They have heard an American woman's tearful description of her unsuccessful attempt to find her husband after he disappeared in Guadalajara; and the almost casual confession of a courier that he transported, by car, $150 million in drug sale proceeds from the United States to Mexico.

And they listened to wrenching tapes of Drug Enforcement Administration Agent Camarena, then 37, pleading with his killers not to torture him anymore.

The trial was in recess for most of last week and is to resume today.

Meanwhile, the Mexican government has reopened its investigation of the February, 1985, Guadalajara murders of Camarena and his pilot, Alfredo Zavala Avelar, as embarrassing allegations about ties between Mexican police officials and drug traffickers are raised continually in the courtroom. Those charges, on top of the fact that seven former Mexican police officials have been indicted in Los Angeles, have added a significant dimension to a trial that was likely from the start to rankle relations between Mexico and the United States.

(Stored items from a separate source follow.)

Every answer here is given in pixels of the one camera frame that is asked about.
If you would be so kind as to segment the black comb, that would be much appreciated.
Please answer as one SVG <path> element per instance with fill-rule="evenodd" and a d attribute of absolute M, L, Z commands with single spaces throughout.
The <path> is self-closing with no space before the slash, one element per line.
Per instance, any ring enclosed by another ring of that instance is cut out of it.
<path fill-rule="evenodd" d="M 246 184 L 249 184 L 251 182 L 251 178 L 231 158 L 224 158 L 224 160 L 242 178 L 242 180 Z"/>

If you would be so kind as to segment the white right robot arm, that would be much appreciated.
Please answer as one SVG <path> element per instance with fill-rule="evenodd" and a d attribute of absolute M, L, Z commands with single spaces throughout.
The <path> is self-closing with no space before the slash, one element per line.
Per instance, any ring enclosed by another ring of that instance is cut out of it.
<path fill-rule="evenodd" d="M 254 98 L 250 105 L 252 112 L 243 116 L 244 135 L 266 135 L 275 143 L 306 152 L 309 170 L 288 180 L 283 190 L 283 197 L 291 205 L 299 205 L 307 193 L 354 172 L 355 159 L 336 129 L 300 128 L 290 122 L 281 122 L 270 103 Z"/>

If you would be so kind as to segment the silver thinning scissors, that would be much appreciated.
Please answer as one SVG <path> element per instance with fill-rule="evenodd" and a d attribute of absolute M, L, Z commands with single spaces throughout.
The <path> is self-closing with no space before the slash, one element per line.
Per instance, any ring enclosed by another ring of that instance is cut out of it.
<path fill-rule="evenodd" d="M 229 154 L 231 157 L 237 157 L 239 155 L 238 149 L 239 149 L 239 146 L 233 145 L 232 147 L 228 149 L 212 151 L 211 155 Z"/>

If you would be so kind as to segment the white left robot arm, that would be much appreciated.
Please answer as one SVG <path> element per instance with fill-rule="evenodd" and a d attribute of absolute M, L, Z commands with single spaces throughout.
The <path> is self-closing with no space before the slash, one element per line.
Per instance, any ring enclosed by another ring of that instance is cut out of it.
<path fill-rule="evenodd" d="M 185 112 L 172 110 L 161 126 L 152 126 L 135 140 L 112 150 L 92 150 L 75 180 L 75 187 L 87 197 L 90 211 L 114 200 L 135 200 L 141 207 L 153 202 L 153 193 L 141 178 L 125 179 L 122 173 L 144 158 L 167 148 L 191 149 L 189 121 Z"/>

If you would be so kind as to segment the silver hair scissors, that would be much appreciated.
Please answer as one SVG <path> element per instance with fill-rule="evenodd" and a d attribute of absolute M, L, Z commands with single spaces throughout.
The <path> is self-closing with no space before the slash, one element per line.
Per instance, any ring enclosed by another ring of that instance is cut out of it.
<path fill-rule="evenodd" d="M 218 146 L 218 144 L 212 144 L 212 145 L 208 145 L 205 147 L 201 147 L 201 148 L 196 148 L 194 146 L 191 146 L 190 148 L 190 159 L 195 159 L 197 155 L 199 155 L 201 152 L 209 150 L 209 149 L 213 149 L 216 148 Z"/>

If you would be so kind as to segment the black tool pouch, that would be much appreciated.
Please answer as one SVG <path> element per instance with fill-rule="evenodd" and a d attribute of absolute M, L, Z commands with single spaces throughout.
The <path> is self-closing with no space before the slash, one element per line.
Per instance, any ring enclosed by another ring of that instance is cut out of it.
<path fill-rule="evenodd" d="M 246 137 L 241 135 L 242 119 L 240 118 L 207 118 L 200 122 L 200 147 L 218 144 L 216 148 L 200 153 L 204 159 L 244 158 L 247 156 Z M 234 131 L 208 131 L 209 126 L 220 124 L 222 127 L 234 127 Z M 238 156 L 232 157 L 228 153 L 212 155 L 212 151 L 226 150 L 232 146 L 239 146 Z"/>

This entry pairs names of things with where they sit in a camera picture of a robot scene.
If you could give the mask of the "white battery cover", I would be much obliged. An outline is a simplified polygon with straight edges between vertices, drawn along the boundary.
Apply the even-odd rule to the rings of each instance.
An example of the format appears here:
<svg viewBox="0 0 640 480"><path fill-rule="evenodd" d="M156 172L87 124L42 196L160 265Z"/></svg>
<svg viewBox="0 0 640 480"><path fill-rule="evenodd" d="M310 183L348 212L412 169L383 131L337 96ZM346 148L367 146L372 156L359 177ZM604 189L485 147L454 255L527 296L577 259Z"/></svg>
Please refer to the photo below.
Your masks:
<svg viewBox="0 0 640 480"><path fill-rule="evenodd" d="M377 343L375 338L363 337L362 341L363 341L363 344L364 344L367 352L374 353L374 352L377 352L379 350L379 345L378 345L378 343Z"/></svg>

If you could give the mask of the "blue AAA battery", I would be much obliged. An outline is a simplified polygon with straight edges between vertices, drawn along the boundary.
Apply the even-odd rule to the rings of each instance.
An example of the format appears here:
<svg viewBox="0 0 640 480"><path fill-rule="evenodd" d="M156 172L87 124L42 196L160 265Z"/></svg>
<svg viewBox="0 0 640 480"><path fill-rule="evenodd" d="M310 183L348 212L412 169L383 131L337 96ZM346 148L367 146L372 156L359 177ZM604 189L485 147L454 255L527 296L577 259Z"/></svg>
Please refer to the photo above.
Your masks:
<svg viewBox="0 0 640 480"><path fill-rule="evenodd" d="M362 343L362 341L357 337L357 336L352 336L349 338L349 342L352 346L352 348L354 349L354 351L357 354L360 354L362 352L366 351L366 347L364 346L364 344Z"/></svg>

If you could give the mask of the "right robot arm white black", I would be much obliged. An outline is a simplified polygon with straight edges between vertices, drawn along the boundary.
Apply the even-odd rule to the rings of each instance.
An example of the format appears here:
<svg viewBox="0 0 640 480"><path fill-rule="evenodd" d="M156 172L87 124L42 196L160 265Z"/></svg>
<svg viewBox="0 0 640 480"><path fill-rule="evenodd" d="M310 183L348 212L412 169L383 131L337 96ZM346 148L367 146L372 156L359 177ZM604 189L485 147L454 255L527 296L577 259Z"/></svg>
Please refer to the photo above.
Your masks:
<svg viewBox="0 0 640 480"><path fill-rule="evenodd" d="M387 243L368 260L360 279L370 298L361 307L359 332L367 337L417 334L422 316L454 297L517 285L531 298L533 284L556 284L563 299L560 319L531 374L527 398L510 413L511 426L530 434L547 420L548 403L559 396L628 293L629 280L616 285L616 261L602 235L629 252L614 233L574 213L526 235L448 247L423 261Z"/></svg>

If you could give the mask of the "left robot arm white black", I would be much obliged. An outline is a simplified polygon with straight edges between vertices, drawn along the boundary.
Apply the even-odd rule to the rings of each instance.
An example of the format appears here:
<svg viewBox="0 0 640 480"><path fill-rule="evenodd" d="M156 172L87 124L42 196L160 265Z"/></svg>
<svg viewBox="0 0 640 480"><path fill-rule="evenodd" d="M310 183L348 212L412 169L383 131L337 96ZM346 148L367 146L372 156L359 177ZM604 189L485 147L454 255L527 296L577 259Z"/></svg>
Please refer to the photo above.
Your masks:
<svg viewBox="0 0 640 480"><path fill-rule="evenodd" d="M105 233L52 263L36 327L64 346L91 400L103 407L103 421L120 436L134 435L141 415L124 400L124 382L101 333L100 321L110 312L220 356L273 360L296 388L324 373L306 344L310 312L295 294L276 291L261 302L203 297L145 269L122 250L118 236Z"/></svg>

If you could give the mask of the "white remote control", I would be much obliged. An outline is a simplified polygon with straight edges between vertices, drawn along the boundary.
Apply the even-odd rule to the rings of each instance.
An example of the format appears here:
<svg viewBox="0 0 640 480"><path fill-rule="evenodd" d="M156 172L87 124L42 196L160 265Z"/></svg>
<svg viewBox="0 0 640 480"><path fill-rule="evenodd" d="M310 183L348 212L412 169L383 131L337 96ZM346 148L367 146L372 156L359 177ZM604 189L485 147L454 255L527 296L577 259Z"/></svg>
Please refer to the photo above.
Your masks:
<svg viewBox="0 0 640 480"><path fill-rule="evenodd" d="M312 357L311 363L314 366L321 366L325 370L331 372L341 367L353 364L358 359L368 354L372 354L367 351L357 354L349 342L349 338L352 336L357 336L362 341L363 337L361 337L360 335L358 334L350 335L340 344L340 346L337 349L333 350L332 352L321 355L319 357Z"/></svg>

The first 50 witnesses to testify in the case have included a bevy of DEA agents, an FBI criminologist, a doctor who examined Camarena's mutilated body in a Guadalajara hospital, a Mexican lawyer who was shot and nearly killed because he helped the DEA and more than a dozen paid DEA informants, most of them Mexican and many of whom have engaged in criminal activity and been given immunity for their testimony.

Some of the informants gave testimony that was not seriously challenged. Among them was Juan Fernandez, who said he helped manage a string of ranches for Mexican drug lord Rafael Caro Quintero and doled out bribes to officials in four Mexican law enforcement agencies.